=== How to complete this task ===
The entire listing that follows must be repeated exactly, pictures excluded.

=== Dataset section ===
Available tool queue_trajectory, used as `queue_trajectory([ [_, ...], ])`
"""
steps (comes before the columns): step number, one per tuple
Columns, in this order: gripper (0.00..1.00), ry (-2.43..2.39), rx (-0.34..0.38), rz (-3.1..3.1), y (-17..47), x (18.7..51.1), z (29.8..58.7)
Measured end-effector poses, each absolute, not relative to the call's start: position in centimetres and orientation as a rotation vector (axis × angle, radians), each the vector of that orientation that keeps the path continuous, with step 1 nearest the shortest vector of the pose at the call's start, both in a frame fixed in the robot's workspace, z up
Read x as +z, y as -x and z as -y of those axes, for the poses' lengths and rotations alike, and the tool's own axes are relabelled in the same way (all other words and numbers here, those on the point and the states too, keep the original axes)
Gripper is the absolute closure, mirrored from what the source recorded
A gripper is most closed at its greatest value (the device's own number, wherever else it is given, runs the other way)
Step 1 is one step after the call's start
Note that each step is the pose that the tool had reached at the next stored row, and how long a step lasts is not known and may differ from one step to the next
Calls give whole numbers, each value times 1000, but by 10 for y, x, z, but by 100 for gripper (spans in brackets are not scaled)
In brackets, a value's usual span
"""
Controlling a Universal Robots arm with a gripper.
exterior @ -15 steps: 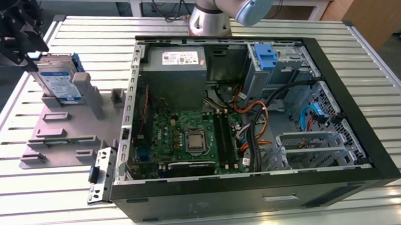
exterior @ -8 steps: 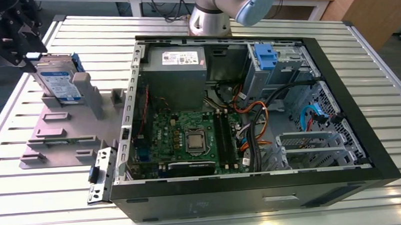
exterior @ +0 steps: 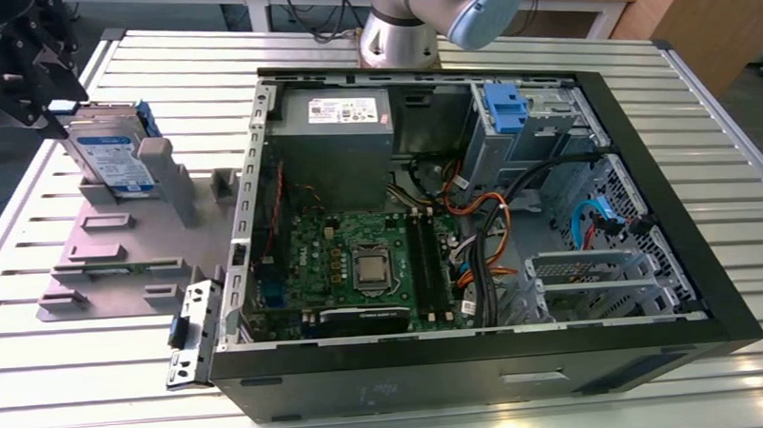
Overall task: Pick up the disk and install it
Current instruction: 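Pick up the disk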
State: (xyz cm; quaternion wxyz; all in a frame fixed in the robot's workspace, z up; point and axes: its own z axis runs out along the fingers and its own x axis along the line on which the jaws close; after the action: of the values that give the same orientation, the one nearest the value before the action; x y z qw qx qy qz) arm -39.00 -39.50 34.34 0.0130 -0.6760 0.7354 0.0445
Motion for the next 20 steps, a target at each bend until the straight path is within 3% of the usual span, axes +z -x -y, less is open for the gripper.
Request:
queue_trajectory([
  [20, 41, 2100, 141, -2295, 400, 339, 384],
])
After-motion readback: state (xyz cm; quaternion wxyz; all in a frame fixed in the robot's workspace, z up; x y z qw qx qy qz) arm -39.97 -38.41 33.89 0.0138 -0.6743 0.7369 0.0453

=== Answer for this exercise ===
Available tool queue_trajectory, used as `queue_trajectory([ [_, ...], ])`
"""
steps (comes before the columns): step number, one per tuple
Columns, in this order: gripper (0.00..1.00), ry (-2.43..2.39), rx (-0.34..0.38), rz (-3.1..3.1), y (-17..47), x (18.7..51.1), z (29.8..58.7)
Measured end-effector poses, each absolute, not relative to the call's start: position in centimetres and orientation as a rotation vector (axis × angle, radians), each the vector of that orientation that keeps the path continuous, with step 1 nearest the shortest vector of the pose at the call's start, both in a frame fixed in the robot's workspace, z up
Read x as +z, y as -x and z as -y of those axes, for the poses' lengths and rotations alike, and the tool's own axes are relabelled in the same way (all other words and numbers here, those on the point and the states too, keep the original axes)
Gripper is the absolute closure, mirrored from what the source recorded
A gripper is most closed at its greatest value (the device's own number, wherever else it is given, runs the other way)
Step 1 is one step after the call's start
Note that each step is the pose that the tool had reached at the next stored row, and how long a step lasts is not known and may differ from one step to the next
Calls give whole numbers, each value times 1000, but by 10 for y, x, z, but by 100 for gripper (spans in brackets are not scaled)
In brackets, a value's usual span
"""
Controlling a Universal Robots arm with a gripper.
exterior @ -15 steps: 
exterior @ -8 steps: 
exterior @ +0 steps: 
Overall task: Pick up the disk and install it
Current instruction: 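Pick up the disk
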State: (xyz cm; quaternion wxyz; all in a frame fixed in the robot's workspace, z up; point and axes: its own z axis runs out along the fingers and its own x axis along the line on which the jaws close; after the action: of the values that give the same orientation, the one nearest the value before the action; x y z qw qx qy qz) arm -39.00 -39.50 34.34 0.0130 -0.6760 0.7354 0.0445
Motion for the next 20 steps, a target at each bend until the straight path is within 3% of the usual span, axes +z -x -y, less is open for the gripper.
Request:
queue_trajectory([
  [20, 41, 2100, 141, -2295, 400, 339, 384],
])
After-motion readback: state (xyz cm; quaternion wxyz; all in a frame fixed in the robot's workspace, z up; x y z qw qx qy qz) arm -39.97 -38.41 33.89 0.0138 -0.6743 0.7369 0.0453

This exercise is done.